All major adverse cardiac events in the BMS group related to the need for TVR, including 1 patient who required coronary artery bypass surgery. Within the drug-eluting stent groups there were 5 additional non-TVR events. One patient had a subacute thrombosis, but this might have been avoidable with evidence from IVUS demonstrating a possible underlying mechanism of inadequate stent expansion. In addition, there is good evidence in a further 3 of these cases that the event was unrelated to treatment of the occluded vessel. One patient died of non-cardiac causes, and 2 of the myocardial infarctions were thought to be related to intervention carried out in another (non-occluded) vessel. The fifth patient presented with an AMI in the territory of the target vessel, 4 months after control angiography demonstrated patent stents. Clopidogrel medication had been stopped at the time of the follow-up angiogram, such that the patient was on aspirin therapy alone. The duration of dual anti-platelet therapy needed to reduce / abolish the risk of late stent thrombosis in patients treated with DES, particularly for complex disease, is still unclear. Recently, Ong et al. reported on late (>30 days) stent thrombosis following DES implantation in a consecutive cohort of >2000 patients, they found a low incidence of 0.35% (95% confidence limits 0.17% to 0.72%)19. Importantly, there were no episodes in patients continuing on dual anti-platelet therapy. However, whether there is a true benefit in continuing clopidogrel in addition to aspirin, over and above the possible disadvantages, requires further large scale evaluation.
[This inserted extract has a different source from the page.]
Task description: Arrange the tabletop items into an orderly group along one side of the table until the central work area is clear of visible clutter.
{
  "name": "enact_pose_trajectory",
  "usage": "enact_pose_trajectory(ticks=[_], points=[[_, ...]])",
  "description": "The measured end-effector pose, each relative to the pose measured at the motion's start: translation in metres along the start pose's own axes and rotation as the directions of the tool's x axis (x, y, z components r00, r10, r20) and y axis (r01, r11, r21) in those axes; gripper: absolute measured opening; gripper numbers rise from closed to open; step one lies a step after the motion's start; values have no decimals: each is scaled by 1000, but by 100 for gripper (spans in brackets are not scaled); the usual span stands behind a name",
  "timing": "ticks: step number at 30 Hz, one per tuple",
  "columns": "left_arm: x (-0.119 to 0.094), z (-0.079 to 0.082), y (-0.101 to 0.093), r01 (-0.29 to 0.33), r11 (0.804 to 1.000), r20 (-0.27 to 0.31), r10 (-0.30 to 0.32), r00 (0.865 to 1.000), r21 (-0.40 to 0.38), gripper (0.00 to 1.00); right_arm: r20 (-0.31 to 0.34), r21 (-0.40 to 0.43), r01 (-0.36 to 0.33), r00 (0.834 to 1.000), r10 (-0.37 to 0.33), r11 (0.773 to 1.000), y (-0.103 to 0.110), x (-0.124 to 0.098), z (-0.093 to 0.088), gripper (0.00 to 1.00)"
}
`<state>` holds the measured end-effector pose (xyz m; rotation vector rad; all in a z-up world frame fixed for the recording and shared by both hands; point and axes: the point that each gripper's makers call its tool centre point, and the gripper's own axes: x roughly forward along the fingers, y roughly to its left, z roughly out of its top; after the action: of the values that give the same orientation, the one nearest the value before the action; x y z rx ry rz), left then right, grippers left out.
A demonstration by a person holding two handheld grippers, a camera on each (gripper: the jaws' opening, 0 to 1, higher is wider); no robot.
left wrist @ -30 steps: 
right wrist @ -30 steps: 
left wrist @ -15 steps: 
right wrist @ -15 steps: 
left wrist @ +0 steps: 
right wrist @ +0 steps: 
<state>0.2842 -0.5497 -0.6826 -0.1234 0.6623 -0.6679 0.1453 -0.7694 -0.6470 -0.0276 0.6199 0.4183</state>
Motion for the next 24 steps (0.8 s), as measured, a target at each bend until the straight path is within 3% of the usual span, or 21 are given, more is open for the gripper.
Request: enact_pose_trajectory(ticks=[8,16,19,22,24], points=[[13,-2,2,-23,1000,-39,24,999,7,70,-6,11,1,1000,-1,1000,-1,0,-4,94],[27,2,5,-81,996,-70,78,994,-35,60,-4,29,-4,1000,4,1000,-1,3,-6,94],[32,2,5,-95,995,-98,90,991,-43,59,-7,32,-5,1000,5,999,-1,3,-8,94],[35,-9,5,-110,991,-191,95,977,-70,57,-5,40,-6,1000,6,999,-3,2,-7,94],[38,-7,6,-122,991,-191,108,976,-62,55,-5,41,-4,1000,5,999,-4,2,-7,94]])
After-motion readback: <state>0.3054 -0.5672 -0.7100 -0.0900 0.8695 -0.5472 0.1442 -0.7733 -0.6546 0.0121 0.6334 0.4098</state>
In patients with significant coronary artery disease, although a CTO is found in at least one third, the majority are treated with either medical therapy or are referred for coronary artery bypass surgery, with percutaneous treatment of CTOs accounting for only 10-15% PCI procedures20. The major limitation of PCI for CTOs is the inability to cross the lesion with a wire, however great advancements have been made in the manufacture of specialized wires, and there are additionally, promising novel technologies such as the Intraluminal™ wire and Frontrunner catheter21-23. The current report has demonstrated the efficacy of drug-eluting stent implantation in CTOs and, together with improvements in recanalization rates, a strategy of percutaneous therapy of CTOs will become more widely applicable.
Study limitations
The study was not randomized, and angiographic follow-up data was not routinely obtained in all patients, so additional events such as silent re-occlusion cannot be excluded. However, clinical follow-up was obtained in >99% patients (all but one patient), and assessment of symptomatic status in those that did not require re-intervention, showed that all were symptomatically well at follow-up. The study was not randomized, and used a retrospective comparative population; however the same operators and interventional techniques were utilised.